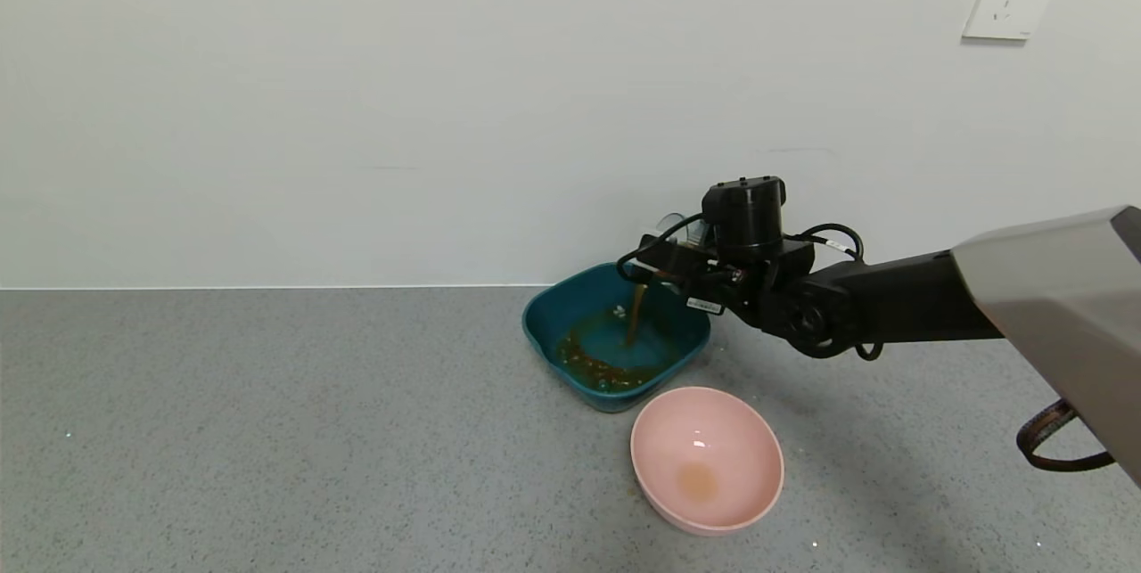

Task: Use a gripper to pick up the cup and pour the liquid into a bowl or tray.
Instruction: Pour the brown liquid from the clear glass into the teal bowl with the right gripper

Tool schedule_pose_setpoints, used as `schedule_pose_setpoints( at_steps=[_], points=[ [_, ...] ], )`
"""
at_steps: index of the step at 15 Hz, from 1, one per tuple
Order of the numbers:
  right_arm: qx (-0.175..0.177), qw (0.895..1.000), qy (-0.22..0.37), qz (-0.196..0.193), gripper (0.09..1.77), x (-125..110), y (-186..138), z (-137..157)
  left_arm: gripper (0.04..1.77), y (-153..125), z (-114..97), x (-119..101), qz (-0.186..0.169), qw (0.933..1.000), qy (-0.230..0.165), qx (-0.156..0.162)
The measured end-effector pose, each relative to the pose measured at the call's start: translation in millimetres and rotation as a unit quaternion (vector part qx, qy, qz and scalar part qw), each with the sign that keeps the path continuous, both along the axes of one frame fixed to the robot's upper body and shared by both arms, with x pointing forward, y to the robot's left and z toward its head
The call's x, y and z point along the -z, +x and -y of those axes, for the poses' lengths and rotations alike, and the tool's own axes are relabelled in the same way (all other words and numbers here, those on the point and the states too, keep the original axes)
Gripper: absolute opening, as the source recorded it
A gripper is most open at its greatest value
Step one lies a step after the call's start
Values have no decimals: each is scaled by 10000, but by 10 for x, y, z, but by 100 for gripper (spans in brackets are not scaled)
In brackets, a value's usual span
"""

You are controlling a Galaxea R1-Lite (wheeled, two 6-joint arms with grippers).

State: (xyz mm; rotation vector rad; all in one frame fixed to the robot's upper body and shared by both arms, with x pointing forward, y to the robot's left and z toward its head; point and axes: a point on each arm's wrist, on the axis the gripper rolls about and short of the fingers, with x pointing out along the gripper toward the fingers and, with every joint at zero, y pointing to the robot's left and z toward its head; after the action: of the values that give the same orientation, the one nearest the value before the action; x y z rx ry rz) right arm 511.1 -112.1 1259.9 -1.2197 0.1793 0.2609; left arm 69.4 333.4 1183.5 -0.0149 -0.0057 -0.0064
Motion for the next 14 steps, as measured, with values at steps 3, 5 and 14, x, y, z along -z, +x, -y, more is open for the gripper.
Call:
schedule_pose_setpoints(
  at_steps=[3,5,14],
  points=[
    [43,9997,-256,-36,135,4,-6,6,172,0,0,0,0,10000,0,0],
    [42,9992,-400,-26,135,-9,-13,10,172,0,0,0,0,10000,0,0],
    [-85,9924,-1222,89,135,-56,-35,9,172,0,0,0,0,10000,1,0]
  ],
)
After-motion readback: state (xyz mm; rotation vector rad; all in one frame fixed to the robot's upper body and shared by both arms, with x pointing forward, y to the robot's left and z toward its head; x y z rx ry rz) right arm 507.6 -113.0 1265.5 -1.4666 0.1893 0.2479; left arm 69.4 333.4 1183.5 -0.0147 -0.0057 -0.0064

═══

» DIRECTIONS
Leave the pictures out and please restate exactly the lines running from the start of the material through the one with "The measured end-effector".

» SOLVED EXERCISE
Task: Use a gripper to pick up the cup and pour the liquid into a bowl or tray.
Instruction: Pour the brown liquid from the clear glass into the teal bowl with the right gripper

Tool schedule_pose_setpoints, used as `schedule_pose_setpoints( at_steps=[_], points=[ [_, ...] ], )`
"""
at_steps: index of the step at 15 Hz, from 1, one per tuple
Order of the numbers:
  right_arm: qx (-0.175..0.177), qw (0.895..1.000), qy (-0.22..0.37), qz (-0.196..0.193), gripper (0.09..1.77), x (-125..110), y (-186..138), z (-137..157)
  left_arm: gripper (0.04..1.77), y (-153..125), z (-114..97), x (-119..101), qz (-0.186..0.169), qw (0.933..1.000), qy (-0.230..0.165), qx (-0.156..0.162)
The measured end-effector pose, each relative to the pose measured at the call's start: translation in millimetres and rotation as a unit quaternion (vector part qx, qy, qz and scalar part qw), each with the sign that keeps the path continuous, both along the axes of one frame fixed to the robot's upper body and shared by both arms, with x pointing forward, y to the robot's left and z toward its head

Nothing further is required by the exercise.